The very same Alexander who I'm working for.

********

Sitting at my desk I calmly do my work.

I can't even bare to think of what had just occurred about an hours time ago.

If I did I knew I'd freak out completely.

I'm just glad we didn't kiss in his office.

I don't think I'd be able to handle that with the dream and everything.

I have always been told by my parents and my friends that I had a bad tendency to over think and analyze things.

I was never one to just go with the flow.

I had to think things through and plan everything out.

This was most definitely not going to plan.

It's not like I have feelings or anything towards him, right?

Alexander's just my boss who likes to flirt and get into women's pants but nope, he won't be getting into mine anytime soon or ever for that matter.

Alexander probably acts this way with every girl he meets right?

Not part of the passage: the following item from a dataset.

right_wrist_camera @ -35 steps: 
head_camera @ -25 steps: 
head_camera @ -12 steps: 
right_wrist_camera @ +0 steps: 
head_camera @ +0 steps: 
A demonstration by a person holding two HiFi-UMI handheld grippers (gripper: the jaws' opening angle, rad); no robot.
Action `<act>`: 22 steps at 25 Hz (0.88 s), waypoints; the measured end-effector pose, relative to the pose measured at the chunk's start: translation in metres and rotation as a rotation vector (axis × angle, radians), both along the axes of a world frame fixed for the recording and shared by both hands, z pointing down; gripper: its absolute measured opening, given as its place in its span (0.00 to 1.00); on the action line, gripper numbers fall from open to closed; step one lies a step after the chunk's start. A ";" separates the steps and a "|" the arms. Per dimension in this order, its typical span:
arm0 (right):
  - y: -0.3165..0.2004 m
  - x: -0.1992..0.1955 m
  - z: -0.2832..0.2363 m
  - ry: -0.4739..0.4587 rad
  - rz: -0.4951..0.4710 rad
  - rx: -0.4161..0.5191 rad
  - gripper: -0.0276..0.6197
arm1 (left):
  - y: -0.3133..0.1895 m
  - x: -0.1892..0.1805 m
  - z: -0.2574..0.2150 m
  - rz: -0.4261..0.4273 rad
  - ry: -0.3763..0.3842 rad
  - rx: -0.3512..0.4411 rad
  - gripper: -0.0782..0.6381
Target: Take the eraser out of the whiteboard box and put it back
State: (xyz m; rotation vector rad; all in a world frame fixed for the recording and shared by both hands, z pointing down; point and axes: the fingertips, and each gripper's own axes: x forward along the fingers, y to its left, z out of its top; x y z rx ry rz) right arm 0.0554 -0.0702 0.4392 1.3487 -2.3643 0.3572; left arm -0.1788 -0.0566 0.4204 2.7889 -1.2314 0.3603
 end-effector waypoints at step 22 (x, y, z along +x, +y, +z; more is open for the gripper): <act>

Just as if the world was listening to me and seeming to answer me, the same red headed model walks in with a coy smile on her face.

Sarah Mclane.

She was apparently some high up model and had come on the cover of Vogue and Sports Illustrated magazine multiple times.

I mean I can see why.

She was absolutely gorgeous with her flaming red hair cascading down her back in luscious curls contrasting to her bright green doe shaped eyes.

She even had a killer body and stood at around 5'11 even without heels.

Her designer turquoise dress clung tightly to her curves looking completely classy as she towered over me in her heels.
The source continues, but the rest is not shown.